The woodcutter’s compassion even explains why he omitted so much when testifying in court. Granted, he had selfish reasons not to mention the theft of the dagger. But then again, he had six children to feed. However, he did not omit the story of the murder to hide his own shame, but because he felt compassion for the shame of the bandit, the samurai, and his wife. It was painful for him to watch. It is painful for us to watch. We want to look away, and we can understand why the woodcutter did not want to compound their shame by revealing it to the world.

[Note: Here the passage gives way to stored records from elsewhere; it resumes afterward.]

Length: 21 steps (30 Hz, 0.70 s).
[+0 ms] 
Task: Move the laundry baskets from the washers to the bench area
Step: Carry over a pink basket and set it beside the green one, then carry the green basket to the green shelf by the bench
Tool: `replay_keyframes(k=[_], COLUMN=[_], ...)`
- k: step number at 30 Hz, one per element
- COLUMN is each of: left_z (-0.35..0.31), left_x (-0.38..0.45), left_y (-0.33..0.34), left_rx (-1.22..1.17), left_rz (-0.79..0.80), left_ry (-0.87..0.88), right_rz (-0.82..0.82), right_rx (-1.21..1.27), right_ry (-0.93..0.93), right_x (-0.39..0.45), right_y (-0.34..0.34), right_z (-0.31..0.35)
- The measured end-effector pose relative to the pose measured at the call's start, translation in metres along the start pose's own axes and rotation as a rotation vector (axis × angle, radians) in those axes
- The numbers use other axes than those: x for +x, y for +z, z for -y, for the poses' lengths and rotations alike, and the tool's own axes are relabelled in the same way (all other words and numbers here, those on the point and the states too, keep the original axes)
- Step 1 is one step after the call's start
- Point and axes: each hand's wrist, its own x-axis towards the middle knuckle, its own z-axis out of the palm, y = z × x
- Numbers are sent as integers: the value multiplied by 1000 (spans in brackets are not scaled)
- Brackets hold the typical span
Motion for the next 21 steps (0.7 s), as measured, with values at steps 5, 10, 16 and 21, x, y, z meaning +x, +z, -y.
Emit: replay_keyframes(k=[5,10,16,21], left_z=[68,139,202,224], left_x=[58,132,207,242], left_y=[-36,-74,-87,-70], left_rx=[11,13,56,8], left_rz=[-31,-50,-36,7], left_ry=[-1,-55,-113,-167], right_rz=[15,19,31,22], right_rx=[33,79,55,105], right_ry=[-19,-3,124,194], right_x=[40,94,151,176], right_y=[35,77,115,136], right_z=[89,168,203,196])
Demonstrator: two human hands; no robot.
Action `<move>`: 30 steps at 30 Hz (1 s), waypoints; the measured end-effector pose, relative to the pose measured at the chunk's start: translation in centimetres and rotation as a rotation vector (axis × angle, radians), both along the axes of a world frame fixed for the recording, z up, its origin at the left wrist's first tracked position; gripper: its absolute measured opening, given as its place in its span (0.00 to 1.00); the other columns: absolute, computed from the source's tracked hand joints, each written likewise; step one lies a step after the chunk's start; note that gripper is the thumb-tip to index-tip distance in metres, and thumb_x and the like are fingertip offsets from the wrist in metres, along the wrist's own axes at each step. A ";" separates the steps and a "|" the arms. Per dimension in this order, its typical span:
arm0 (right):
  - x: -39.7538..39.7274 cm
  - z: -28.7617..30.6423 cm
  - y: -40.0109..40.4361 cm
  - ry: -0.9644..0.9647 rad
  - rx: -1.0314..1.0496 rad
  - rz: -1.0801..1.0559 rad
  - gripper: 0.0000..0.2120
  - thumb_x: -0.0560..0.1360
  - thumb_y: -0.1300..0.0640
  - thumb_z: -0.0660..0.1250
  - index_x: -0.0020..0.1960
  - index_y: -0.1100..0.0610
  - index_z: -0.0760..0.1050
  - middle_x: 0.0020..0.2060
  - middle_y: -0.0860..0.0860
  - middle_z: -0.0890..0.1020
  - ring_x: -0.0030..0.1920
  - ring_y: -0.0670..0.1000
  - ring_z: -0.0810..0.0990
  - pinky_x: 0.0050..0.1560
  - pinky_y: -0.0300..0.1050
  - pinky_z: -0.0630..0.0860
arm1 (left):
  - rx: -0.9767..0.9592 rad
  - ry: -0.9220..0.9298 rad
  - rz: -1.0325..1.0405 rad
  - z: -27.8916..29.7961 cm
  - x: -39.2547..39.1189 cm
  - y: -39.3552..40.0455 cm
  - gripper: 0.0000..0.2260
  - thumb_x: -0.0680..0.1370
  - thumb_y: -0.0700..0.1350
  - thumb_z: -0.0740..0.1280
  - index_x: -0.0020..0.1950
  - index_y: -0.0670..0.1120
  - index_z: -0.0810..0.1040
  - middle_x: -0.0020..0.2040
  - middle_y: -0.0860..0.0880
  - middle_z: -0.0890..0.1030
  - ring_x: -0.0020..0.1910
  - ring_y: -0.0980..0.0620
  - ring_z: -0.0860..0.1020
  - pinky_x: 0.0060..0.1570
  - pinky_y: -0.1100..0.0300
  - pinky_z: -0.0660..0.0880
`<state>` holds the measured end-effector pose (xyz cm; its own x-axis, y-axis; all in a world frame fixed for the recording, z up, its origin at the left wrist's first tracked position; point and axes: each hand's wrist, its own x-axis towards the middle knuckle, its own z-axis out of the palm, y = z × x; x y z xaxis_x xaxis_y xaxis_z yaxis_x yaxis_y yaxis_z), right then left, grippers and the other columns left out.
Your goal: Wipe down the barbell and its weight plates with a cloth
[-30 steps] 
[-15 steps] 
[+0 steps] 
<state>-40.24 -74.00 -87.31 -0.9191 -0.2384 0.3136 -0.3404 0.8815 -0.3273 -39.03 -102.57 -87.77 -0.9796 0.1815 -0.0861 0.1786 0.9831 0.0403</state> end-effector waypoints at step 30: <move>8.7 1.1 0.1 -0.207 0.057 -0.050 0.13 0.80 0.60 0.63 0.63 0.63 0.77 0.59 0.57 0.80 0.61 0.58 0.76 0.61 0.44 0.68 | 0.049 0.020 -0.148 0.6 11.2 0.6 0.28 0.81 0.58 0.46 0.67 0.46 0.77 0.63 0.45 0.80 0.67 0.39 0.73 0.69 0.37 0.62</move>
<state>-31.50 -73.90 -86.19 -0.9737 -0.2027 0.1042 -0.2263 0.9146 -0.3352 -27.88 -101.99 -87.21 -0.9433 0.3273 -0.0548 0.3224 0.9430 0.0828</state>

If Rashomon is a deeply realist work, presupposing that both facts and morality are objective and knowable, why has it become the favorite film of relativists? Why has such a superficial reading  become the dominant one? What sort of bovine mind could view four completely contradictory accounts of what the rest of us naïvely call “the same events” and conclude that there’s nothing more to the film than that? How can one watch Rashomon all the way to the end and never advance beyond the opening words, “I can’t understand it. I can’t understand it at all”? What sort of mind would wish to repeat and recommend such an experience? And what do such viewers make of the ending of the film, which I interpret as a repudiation of everything that the relativists praise?

I believe that the relativist reading of Rashomon is popular because we today are living in the same kind of world depicted by the film: a Dark Age of selfishness and lies. Relativism is just a philosophical rationalization of the egocentrism and dishonesty that turned the world of Rashomon into a hell. Which means that today we face the same problem explored in the film itself: how can we awaken the forces of compassion and solidarity, forces that can free us from the deep solitude of spirit to which this Dark Age confines us, allowing us to redeem this hellish fallen world and make it a place we can all call home?